### ASSIGNMENT
Of the records that follow, copy only the lines from the line containing "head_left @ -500" to the line containing "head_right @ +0", both included, exactly as written.

BEGIN THE DATA

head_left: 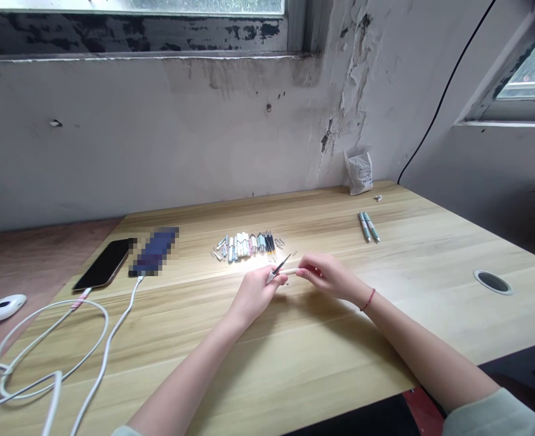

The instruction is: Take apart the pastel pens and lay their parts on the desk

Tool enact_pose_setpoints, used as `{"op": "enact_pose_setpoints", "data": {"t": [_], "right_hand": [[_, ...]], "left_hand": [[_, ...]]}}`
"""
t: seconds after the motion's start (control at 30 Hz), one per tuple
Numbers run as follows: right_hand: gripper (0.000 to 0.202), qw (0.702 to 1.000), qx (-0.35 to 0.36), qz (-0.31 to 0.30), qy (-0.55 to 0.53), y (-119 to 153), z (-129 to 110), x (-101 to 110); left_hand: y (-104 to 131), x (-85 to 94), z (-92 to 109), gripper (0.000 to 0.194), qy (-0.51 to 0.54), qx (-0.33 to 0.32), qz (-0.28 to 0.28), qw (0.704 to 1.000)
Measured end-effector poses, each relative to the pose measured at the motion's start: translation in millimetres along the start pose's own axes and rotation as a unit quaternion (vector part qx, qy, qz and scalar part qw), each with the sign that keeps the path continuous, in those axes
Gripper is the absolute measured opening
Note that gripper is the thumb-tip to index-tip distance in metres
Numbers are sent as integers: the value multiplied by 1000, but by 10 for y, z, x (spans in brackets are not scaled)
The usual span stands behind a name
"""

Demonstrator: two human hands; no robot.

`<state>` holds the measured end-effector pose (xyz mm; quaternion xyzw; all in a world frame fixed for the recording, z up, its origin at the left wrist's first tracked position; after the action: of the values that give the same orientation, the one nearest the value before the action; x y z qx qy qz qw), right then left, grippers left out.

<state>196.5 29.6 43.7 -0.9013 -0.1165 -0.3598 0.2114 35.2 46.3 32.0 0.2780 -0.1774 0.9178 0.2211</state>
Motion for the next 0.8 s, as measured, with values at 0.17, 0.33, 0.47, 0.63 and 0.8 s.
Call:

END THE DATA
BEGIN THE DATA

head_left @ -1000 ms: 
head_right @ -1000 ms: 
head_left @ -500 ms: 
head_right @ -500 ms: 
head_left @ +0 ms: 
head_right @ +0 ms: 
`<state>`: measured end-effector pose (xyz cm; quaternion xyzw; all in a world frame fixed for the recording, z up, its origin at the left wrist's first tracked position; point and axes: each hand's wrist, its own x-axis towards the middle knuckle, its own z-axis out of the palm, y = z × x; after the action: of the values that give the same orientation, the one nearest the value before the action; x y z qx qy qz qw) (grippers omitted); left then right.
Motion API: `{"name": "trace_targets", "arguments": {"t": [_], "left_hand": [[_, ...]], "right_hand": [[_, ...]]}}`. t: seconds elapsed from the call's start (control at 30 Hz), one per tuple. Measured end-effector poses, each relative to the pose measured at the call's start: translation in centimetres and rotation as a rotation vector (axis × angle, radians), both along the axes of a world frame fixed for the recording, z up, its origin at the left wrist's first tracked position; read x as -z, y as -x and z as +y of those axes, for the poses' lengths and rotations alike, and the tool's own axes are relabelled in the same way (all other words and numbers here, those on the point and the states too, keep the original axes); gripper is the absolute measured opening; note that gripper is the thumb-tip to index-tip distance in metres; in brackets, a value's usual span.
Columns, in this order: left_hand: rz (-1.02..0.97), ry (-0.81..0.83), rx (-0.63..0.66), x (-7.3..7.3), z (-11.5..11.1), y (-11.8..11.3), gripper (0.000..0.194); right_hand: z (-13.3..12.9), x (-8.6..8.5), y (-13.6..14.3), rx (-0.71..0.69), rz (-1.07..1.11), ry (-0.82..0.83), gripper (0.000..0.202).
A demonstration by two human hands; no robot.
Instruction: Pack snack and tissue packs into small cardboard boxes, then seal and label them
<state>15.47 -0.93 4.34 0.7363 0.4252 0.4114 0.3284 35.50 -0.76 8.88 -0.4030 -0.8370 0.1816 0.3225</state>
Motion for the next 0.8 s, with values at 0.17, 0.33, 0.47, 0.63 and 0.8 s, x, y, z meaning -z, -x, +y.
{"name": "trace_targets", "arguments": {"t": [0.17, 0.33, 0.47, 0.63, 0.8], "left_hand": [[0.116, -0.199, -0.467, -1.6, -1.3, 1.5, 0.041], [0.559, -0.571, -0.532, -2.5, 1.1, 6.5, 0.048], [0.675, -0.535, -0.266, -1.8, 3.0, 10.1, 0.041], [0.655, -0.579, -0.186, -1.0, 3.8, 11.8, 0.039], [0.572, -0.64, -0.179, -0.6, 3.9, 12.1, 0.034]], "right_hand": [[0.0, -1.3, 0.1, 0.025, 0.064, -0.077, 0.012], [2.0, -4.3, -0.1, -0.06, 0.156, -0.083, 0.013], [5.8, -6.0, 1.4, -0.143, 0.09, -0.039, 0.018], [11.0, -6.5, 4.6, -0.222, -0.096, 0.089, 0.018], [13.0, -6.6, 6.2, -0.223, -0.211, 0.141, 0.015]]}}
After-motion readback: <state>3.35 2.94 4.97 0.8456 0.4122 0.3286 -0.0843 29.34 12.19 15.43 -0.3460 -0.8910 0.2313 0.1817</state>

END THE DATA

### EXERCISE SOLUTION
head_left @ -500 ms: 
head_right @ -500 ms: 
head_left @ +0 ms: 
head_right @ +0 ms: 

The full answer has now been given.